What is being asked: Check each line below for the word "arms", and copy those that have it.

───── Records supplied

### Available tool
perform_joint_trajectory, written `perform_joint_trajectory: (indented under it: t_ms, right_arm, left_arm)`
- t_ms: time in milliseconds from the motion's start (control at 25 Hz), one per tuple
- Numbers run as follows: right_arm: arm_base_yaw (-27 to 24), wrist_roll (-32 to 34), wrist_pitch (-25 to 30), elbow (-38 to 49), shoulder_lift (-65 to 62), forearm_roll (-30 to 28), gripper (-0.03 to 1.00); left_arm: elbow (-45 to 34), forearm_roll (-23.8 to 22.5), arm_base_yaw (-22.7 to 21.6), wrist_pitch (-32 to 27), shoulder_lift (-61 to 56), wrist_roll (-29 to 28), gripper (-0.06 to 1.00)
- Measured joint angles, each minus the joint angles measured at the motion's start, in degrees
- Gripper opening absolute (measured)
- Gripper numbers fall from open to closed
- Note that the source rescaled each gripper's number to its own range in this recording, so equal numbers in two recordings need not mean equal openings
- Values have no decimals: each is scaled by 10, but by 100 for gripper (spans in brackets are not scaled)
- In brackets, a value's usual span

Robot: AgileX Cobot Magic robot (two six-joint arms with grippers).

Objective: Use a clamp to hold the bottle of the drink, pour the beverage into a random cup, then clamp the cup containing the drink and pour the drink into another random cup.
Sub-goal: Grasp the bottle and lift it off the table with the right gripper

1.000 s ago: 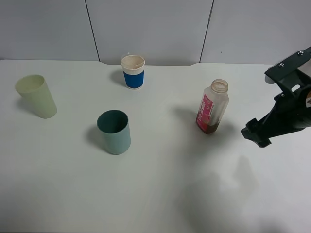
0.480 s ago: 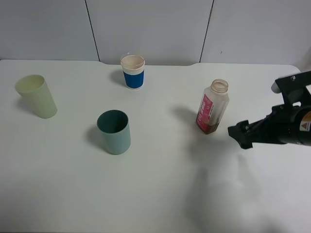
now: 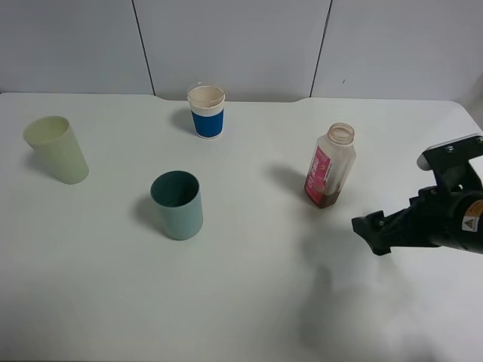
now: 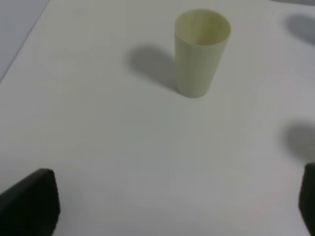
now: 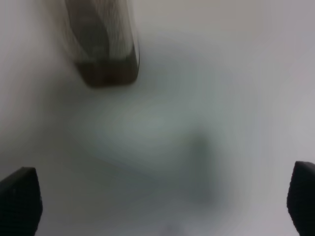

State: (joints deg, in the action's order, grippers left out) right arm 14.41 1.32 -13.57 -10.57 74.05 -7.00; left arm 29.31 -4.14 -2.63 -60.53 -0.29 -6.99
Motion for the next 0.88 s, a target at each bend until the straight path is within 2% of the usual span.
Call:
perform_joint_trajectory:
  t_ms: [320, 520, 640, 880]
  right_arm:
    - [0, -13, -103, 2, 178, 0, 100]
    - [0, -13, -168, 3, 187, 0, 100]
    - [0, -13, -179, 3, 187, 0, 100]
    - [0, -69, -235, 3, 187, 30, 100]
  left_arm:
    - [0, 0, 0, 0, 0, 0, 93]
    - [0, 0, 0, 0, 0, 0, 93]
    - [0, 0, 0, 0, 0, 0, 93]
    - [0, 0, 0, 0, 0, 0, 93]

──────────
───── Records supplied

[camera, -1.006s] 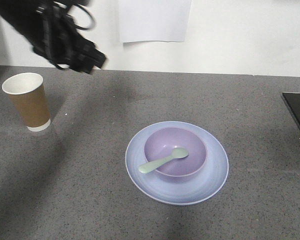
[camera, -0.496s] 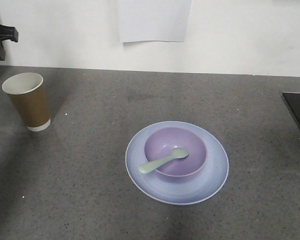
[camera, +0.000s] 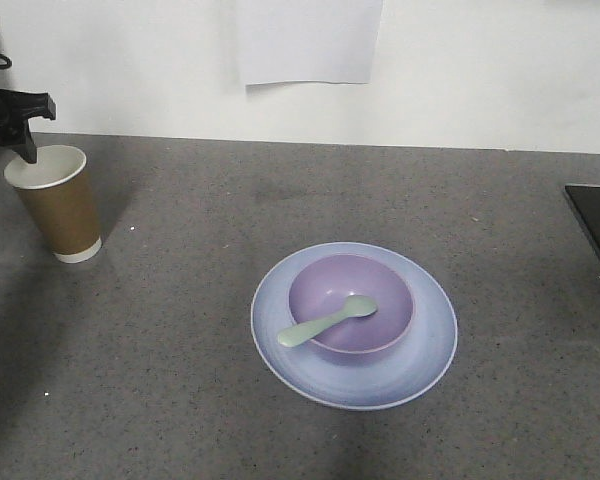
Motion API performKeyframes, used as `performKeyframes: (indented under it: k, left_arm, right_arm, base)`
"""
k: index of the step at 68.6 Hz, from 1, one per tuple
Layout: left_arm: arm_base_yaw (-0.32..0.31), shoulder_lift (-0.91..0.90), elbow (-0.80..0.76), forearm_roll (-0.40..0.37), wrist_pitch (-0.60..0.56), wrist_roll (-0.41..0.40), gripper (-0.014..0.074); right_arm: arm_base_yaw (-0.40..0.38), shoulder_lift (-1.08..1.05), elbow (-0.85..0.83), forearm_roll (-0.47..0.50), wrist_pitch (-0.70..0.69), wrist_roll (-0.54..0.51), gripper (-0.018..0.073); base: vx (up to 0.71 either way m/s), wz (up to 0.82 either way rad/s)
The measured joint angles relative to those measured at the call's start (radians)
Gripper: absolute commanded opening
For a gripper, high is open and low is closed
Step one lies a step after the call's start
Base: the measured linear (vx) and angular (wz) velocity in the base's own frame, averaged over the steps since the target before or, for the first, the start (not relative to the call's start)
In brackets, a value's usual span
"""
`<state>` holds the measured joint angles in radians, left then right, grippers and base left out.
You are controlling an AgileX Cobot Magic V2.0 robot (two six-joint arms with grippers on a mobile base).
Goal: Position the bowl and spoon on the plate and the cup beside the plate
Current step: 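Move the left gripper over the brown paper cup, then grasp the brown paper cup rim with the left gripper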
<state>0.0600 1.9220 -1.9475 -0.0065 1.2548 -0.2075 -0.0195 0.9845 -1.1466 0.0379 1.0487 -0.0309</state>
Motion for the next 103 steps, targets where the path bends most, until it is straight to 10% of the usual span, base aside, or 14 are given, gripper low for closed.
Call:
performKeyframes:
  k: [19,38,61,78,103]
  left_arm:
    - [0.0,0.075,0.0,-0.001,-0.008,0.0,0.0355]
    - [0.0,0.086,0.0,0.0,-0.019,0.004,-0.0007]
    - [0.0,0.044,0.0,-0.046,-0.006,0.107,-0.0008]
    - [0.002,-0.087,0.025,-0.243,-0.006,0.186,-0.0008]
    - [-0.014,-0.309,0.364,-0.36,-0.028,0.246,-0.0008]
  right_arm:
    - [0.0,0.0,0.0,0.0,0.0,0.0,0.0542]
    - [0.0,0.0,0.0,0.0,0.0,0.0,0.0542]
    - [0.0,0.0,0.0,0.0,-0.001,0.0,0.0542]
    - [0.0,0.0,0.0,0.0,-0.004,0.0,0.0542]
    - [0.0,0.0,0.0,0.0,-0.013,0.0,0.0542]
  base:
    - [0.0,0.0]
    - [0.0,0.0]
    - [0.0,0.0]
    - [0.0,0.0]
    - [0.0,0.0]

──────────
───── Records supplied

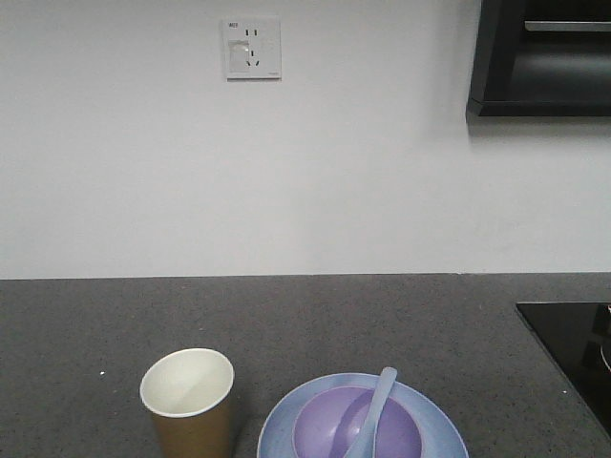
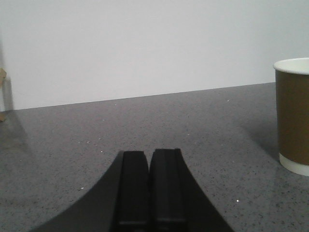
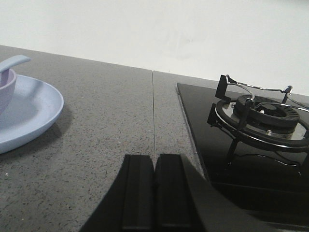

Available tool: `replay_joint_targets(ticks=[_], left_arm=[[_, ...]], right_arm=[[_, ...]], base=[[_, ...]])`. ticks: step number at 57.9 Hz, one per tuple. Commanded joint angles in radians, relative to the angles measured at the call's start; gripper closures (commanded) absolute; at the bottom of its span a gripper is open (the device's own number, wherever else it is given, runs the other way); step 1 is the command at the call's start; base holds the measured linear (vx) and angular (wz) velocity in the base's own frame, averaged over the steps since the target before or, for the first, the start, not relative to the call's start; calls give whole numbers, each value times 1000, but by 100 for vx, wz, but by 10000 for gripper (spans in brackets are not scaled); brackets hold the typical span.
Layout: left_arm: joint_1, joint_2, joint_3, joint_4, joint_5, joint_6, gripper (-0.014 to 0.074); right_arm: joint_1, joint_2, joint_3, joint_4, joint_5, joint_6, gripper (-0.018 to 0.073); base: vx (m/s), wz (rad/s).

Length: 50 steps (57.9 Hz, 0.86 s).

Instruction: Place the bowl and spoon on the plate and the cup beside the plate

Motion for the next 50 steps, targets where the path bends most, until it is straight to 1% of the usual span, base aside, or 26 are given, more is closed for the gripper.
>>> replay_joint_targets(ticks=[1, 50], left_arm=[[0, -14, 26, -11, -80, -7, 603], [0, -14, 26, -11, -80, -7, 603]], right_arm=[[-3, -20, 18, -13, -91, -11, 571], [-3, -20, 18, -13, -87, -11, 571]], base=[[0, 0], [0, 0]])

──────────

The completed task:
Robot: AgileX Cobot Magic robot (two six-joint arms with grippers).
You are controlling an AgileX Cobot Magic V2.0 robot (two six-joint arms with grippers on a mobile base).

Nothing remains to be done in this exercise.